Is the Grands Montets the world’s most extreme ski lift?

Sarah Stirling on the steeps, couloirs, powder fields, glaciers and forests that are all part of the mega-playground opened up by the famed Grands Montets cable car in the world’s ‘Extreme Skiing Capital’

The Grands Montets Téléphérique |Joelle-Bozon
The Grands Montets Téléphérique |Joelle-Bozon

You sometimes need tenacity to reach my ‘lift for life’ – and a dose of sneakiness helps too. Gleaming red cable cars speed to the mid-station of Chamonix’s biggest ski area. On peak-time powder mornings, however, diehards-in-the-know used to slip round to the station’s back door and jump on a tortuously slow quad chair to skip the cable car queue.

If you just missed the morning’s first cable car, you could often still beat the second one to the mid-station this way, then get straight onto Chamonix’s premier lift: the Grands Montets Téléphérique, for experts only.

Last season, however, those ancient chairs were replaced by slick 10-man bubbles.

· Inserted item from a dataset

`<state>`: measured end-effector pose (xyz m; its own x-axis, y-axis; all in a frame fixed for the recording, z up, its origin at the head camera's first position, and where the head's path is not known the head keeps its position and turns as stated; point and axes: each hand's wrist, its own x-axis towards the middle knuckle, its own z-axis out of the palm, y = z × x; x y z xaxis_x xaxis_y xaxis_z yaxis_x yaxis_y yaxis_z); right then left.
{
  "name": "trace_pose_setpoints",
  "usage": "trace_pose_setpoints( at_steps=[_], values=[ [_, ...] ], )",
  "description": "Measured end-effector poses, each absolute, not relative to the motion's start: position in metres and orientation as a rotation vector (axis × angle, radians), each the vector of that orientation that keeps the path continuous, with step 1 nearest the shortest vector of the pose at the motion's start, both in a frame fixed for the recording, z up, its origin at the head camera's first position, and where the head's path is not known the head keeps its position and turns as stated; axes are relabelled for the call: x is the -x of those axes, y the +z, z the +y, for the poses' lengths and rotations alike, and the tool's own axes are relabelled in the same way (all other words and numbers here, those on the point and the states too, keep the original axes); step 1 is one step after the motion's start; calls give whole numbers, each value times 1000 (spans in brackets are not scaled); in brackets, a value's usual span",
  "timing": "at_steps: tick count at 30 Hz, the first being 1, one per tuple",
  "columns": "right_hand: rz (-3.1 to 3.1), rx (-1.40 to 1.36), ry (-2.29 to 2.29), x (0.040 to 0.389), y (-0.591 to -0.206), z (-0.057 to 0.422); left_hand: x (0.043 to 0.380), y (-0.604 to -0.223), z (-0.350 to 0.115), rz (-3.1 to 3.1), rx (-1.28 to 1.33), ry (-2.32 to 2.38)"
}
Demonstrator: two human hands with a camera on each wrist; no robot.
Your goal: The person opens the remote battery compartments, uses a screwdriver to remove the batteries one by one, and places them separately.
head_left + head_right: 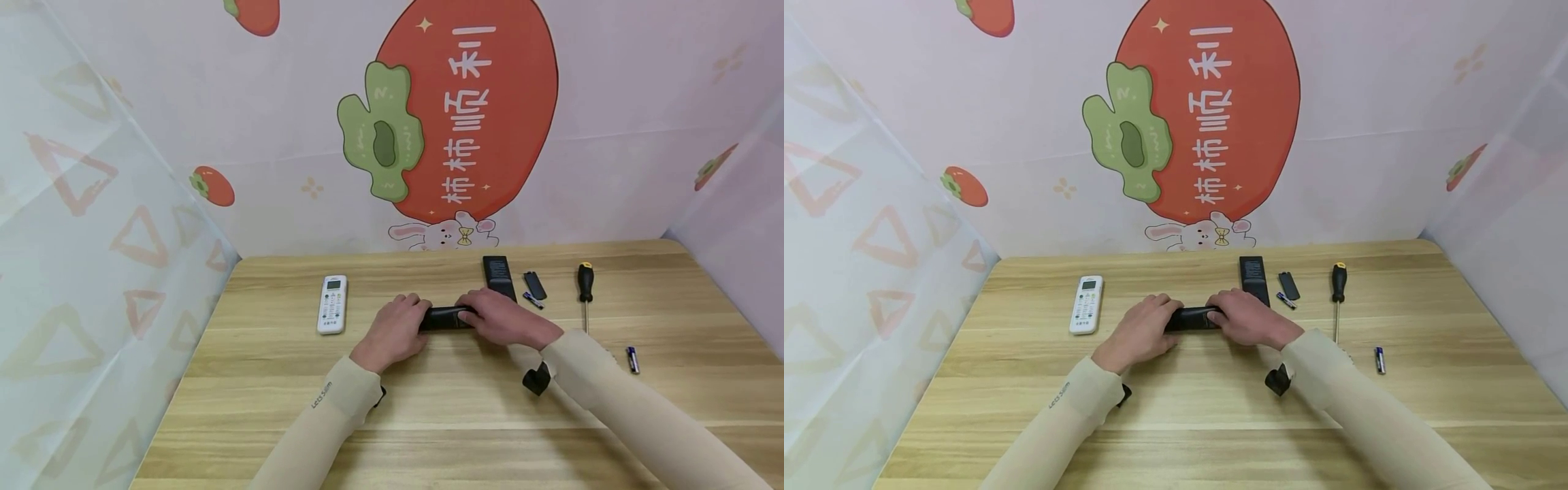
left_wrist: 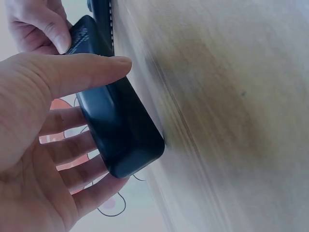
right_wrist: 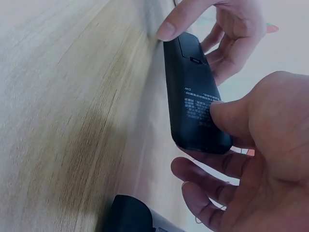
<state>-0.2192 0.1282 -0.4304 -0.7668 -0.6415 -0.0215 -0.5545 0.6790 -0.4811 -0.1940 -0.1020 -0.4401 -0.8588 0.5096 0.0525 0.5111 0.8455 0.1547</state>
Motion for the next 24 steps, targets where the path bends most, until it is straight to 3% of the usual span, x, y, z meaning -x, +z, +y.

It’s a game-changer. Old Cham-dogs must come up with a new trick to race to prime freshies.

At the mid-station a liftie yells: “Sacs à dos a main! Backpacks in your hands!” There’s a stampede, then a standoff between locals who want to be last in and first to exit.

At 3275m I step out on a snowy shoulder, and memories rush up from the three slopes spread out below me. Over the years many of my best winter adventures have begun from here, but I’ve still barely scraped the surface.

Compared to the vast piste networks in other famous ski towns, Chamonix appeared modest when I first holidayed here years ago. Five small ski areas joined by – bus? Really?

It wasn’t until I made the shift to off-piste skier that the world’s ‘Extreme Skiing Capital’ began to make sense. You have to think outside the lines here – far outside the lines.

Looking east, I can see the one piste that descends from the top: the black Pointe du Vue. The run could be icy, chalky or even knee-deep: on powder days it’s usually left ungroomed. If I leave the piste after 100m, leaning right towards the Combe du Cordier, I can retrace my first off-piste steps, made amid the wild scenery of the Glacier des Rognons; eyeballing the seracs above and carving around crevasses, encouraged by the hardcore mountain guide Isabelle Santoire.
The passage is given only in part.